— Try it —
Each entry has to be given again in its exact wording, and no picture may appear in the result.

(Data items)
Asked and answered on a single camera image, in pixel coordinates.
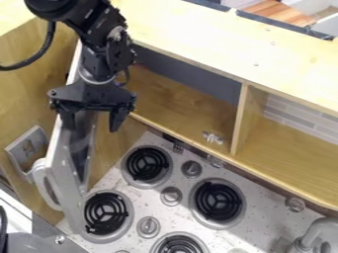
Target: gray tile backsplash
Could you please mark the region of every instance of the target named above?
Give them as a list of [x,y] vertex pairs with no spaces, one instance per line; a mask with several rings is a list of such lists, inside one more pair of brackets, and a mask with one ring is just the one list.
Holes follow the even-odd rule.
[[325,141],[338,144],[338,118],[296,102],[269,95],[264,116]]

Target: speckled surface
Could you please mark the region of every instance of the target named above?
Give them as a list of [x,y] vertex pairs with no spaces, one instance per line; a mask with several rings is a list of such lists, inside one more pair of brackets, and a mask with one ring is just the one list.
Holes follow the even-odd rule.
[[[309,225],[320,217],[318,213],[310,210],[300,213],[288,211],[284,204],[284,197],[226,169],[216,169],[201,157],[187,150],[183,155],[173,153],[171,143],[150,132],[145,133],[133,147],[142,145],[157,145],[168,151],[174,163],[173,175],[157,189],[136,189],[124,180],[121,173],[121,161],[118,162],[90,193],[114,189],[131,199],[135,216],[128,233],[118,241],[100,245],[87,242],[80,236],[72,234],[66,220],[57,226],[89,252],[116,253],[125,250],[129,253],[148,253],[158,238],[175,231],[194,233],[203,239],[211,253],[271,252],[281,236],[292,241],[303,235]],[[199,178],[187,179],[182,175],[181,165],[188,160],[201,163],[203,173]],[[247,210],[244,218],[227,231],[214,231],[202,226],[194,220],[188,209],[191,189],[201,180],[214,177],[223,178],[235,184],[246,198]],[[168,186],[177,187],[182,191],[183,201],[180,205],[167,207],[161,203],[160,192]],[[145,216],[154,216],[161,223],[159,234],[152,239],[143,239],[136,232],[138,221]]]

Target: black coil burner
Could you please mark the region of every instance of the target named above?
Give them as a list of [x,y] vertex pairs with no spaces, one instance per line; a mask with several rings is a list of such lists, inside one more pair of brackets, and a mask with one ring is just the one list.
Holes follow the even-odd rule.
[[128,217],[124,199],[114,193],[100,193],[85,205],[86,230],[96,235],[107,235],[123,226]]
[[169,168],[166,155],[153,147],[142,147],[127,159],[127,170],[133,180],[150,181],[156,179],[163,169]]
[[156,248],[155,253],[207,253],[195,239],[186,235],[165,237]]
[[243,206],[243,201],[235,190],[212,182],[205,182],[197,189],[195,202],[205,219],[219,223],[236,218]]

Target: wooden panel
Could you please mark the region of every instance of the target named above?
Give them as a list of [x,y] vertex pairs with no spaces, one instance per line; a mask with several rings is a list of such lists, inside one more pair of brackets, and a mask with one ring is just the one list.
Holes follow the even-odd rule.
[[231,144],[232,155],[242,148],[255,129],[263,116],[266,100],[267,93],[248,84],[242,84]]
[[338,43],[181,0],[113,3],[139,45],[338,116]]
[[236,162],[289,192],[338,211],[338,145],[262,119]]
[[[202,150],[229,152],[236,109],[210,95],[135,66],[127,88],[137,93],[131,116]],[[207,143],[203,131],[221,136],[223,145]]]
[[[23,60],[36,52],[44,40],[45,28],[45,21],[33,19],[0,37],[1,64]],[[1,167],[23,204],[51,223],[58,222],[62,214],[51,210],[37,188],[21,179],[3,149],[33,125],[42,126],[50,134],[55,113],[48,107],[46,92],[65,83],[75,41],[75,35],[60,25],[43,58],[26,68],[0,72]]]
[[245,8],[244,11],[300,27],[316,23],[312,17],[278,1],[263,1]]
[[0,1],[0,37],[26,24],[34,15],[29,12],[22,0]]

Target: black cable
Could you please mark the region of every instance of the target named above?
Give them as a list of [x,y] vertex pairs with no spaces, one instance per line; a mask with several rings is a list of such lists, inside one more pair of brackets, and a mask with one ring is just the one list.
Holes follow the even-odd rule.
[[36,54],[34,54],[33,56],[31,56],[28,59],[25,59],[21,62],[13,64],[13,65],[9,65],[9,66],[0,65],[0,71],[9,71],[9,70],[19,69],[19,68],[28,66],[31,63],[35,62],[37,59],[41,58],[47,52],[47,50],[49,49],[49,47],[52,43],[52,40],[53,40],[54,34],[55,34],[55,27],[56,27],[55,22],[48,21],[47,33],[45,35],[44,43],[43,43],[42,47],[40,48],[40,50]]
[[0,206],[0,217],[1,217],[1,227],[0,227],[0,253],[4,252],[6,240],[7,240],[7,215],[2,206]]

— Solved exercise —
Asked and answered on a single camera image, in pixel coordinates.
Target: gray tile backsplash
Could you please mark the region of every instance of the target named above?
Give them as a list of [x,y] vertex pairs with no spaces, one instance per line; a mask with several rings is a list of such lists, inside one more pair of brackets, and a mask with one ring is just the one list.
Holes follow the even-odd rule.
[[325,141],[338,144],[338,118],[296,102],[269,95],[264,116]]

Target: speckled surface
Could you please mark the region of every instance of the target named above?
Give them as a list of [x,y] vertex pairs with no spaces, one instance per line; a mask with several rings is a list of such lists, inside one more pair of brackets, and a mask with one ring is just the one list.
Holes follow the even-odd rule.
[[[309,225],[320,217],[318,213],[310,210],[300,213],[288,211],[284,204],[284,197],[226,169],[216,169],[201,157],[187,150],[183,155],[173,153],[171,143],[150,132],[145,133],[133,147],[142,145],[157,145],[168,151],[174,163],[173,175],[157,189],[136,189],[124,180],[121,173],[121,161],[118,162],[90,193],[114,189],[131,199],[135,216],[128,233],[118,241],[100,245],[87,242],[80,236],[72,234],[66,220],[57,226],[89,252],[116,253],[125,250],[129,253],[148,253],[158,238],[175,231],[194,233],[203,239],[211,253],[271,252],[281,236],[292,241],[303,235]],[[199,178],[187,179],[182,175],[181,165],[188,160],[201,163],[203,173]],[[247,210],[244,218],[227,231],[214,231],[202,226],[194,220],[188,209],[191,189],[201,180],[214,177],[223,178],[235,184],[246,198]],[[168,186],[177,187],[182,191],[183,201],[180,205],[167,207],[161,203],[160,192]],[[145,216],[154,216],[161,223],[159,234],[152,239],[143,239],[136,232],[138,221]]]

Target: black coil burner
Could you please mark the region of every instance of the target named above?
Give them as a list of [x,y] vertex pairs with no spaces, one instance per line; a mask with several rings is a list of such lists, inside one more pair of brackets, and a mask with one ring is just the one list.
Holes follow the even-odd rule.
[[128,217],[124,199],[114,193],[100,193],[85,205],[86,230],[96,235],[107,235],[123,226]]
[[169,168],[166,155],[153,147],[142,147],[127,159],[127,170],[133,180],[150,181],[156,179],[163,169]]
[[156,248],[155,253],[207,253],[195,239],[186,235],[165,237]]
[[243,206],[243,201],[235,190],[212,182],[205,182],[197,189],[195,202],[205,219],[219,223],[236,218]]

Target: wooden panel
Could you please mark the region of every instance of the target named above?
Give them as a list of [x,y] vertex pairs with no spaces, one instance per line; a mask with several rings is a list of such lists, inside one more pair of brackets, and a mask with one ring is just the one list.
Holes follow the even-odd rule.
[[231,144],[232,155],[242,148],[255,129],[263,116],[266,100],[267,93],[248,84],[242,84]]
[[338,43],[181,0],[113,3],[139,45],[338,116]]
[[236,162],[289,192],[338,211],[338,145],[262,119]]
[[[202,150],[229,152],[236,109],[210,95],[135,66],[127,88],[137,93],[131,116]],[[207,143],[203,131],[221,136],[223,145]]]
[[[23,60],[36,52],[44,40],[45,28],[45,21],[33,19],[0,37],[1,64]],[[1,167],[23,204],[51,223],[58,222],[62,214],[51,210],[37,188],[21,179],[3,149],[33,125],[42,126],[50,134],[55,113],[48,107],[46,92],[65,83],[75,41],[75,35],[60,25],[43,58],[26,68],[0,72]]]
[[245,8],[244,11],[300,27],[316,23],[312,17],[278,1],[263,1]]
[[0,1],[0,37],[26,24],[34,15],[29,12],[22,0]]

Target: black cable
Could you please mark the region of every instance of the target named above?
Give them as a list of [x,y] vertex pairs with no spaces, one instance per line; a mask with several rings is a list of such lists, inside one more pair of brackets, and a mask with one ring is just the one list.
Holes follow the even-odd rule.
[[36,54],[34,54],[33,56],[31,56],[28,59],[25,59],[21,62],[13,64],[13,65],[9,65],[9,66],[0,65],[0,71],[9,71],[9,70],[19,69],[19,68],[28,66],[31,63],[35,62],[37,59],[41,58],[47,52],[47,50],[49,49],[49,47],[52,43],[52,40],[53,40],[54,34],[55,34],[55,27],[56,27],[55,22],[48,21],[47,33],[45,35],[44,43],[43,43],[42,47],[40,48],[40,50]]
[[0,206],[0,217],[1,217],[1,227],[0,227],[0,253],[4,252],[6,240],[7,240],[7,215],[2,206]]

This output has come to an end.